I have Created a Spark Context object , and tried retrieving text from text file on hadoop server (Not in my local) and I was able to retrieve it.

When I'm trying to retrieve Hive Table (which is on a stand alone machine, cluster) I was unable to do, and when I created a hive table its getting created locally in metastore_db

objHiveContext.sql("create table yahoo_orc_table (date STRING, open_price FLOAT, high_price FLOAT, low_price FLOAT, close_price FLOAT, volume INT, adj_price FLOAT) stored as orc")

I tried setting the metastore

objHiveContext.setConf("hive.metastore.warehouse.dir", "hdfs://ServerIP:HiveportNum/apps/hive/warehouse")

&& also objHiveContext.hql("SET hive.metastore.warehouse.dir=hdfs://serverIp:portNumber/apps/hive/warehouse")

I even placed hive-site xml in spark machine conf folder ,

How to make my scala application to contact hive-site.xml and take metastore info from that xml and where should I place my Hive-site.xml

I have placed it in my application as everywhere it is suggested to add in ClassPath , I added and can see that just above mypom.xml file, but still my scala app is in local mode

Tables(yahoo_orc_table ) are Created Locally in D:\user\hive\warehouse


2 Answers


The only place where it should be is in the spark conf directory. If you put it there and still things are not working, that means that the problem is somewhere else, maybe in the contents of hive-site.xml.

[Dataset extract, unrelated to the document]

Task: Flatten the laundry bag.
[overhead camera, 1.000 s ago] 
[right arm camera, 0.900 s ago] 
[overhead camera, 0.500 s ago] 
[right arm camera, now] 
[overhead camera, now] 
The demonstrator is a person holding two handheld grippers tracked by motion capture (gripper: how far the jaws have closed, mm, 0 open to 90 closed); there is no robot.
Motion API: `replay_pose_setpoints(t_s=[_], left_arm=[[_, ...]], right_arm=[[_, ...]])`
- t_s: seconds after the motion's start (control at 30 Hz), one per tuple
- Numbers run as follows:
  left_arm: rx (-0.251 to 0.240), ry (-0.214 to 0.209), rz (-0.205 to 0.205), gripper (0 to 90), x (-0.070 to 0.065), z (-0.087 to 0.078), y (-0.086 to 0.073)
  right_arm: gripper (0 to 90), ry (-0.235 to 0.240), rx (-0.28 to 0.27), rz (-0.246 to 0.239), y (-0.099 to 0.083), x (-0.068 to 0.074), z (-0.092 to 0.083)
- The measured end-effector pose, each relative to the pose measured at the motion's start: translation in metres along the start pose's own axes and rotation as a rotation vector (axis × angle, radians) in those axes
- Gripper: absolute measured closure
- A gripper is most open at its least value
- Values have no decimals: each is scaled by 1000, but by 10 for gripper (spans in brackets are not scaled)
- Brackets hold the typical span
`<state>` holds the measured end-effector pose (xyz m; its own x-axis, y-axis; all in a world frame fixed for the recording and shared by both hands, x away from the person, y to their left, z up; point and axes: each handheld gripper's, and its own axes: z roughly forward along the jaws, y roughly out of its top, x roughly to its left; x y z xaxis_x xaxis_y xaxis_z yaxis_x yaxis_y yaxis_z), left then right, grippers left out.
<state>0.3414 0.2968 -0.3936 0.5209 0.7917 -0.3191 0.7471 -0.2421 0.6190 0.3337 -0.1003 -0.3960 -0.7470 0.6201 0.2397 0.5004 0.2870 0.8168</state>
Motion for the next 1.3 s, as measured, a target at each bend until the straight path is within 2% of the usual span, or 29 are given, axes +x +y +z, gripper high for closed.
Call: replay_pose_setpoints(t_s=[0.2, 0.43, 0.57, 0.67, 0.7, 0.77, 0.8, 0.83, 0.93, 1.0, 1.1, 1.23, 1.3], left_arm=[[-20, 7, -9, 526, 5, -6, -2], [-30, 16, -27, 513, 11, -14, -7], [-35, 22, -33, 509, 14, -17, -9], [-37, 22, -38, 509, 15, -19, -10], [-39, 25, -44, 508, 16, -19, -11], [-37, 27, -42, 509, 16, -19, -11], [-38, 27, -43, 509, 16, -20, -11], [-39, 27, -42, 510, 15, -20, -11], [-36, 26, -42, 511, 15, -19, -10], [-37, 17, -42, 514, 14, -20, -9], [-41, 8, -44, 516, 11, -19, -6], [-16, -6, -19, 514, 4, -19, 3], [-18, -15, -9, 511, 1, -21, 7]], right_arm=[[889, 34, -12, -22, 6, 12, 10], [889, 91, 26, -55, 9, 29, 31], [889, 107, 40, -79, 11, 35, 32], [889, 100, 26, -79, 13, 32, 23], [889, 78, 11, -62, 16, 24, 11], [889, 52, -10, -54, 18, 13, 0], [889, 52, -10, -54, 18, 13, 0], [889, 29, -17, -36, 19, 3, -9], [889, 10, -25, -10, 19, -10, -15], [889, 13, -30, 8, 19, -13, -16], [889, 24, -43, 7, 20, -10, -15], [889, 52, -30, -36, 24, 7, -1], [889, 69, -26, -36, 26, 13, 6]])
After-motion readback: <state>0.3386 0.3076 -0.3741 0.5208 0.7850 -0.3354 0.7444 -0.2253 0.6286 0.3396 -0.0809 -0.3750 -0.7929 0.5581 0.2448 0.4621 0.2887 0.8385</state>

This problem was solved on spark2, after placing hive-site xml file in spark machine conf folder you can use :

  import org.apache.spark.sql.SparkSession
val spark = SparkSession
.appName("interfacing spark sql to hive metastore without configuration file")
.config("hive.metastore.uris", "thrift://host:port") // replace with your hivemetastore service's thrift url
.enableHiveSupport() // don't forget to enable hive support

spark.sql("create table yahoo_orc_table (date STRING, open_price FLOAT, high_price FLOAT, low_price FLOAT, close_price FLOAT, volume INT, adj_price FLOAT) stored as orc")

this code create table "yahoo_orc_table" in hive on cluster.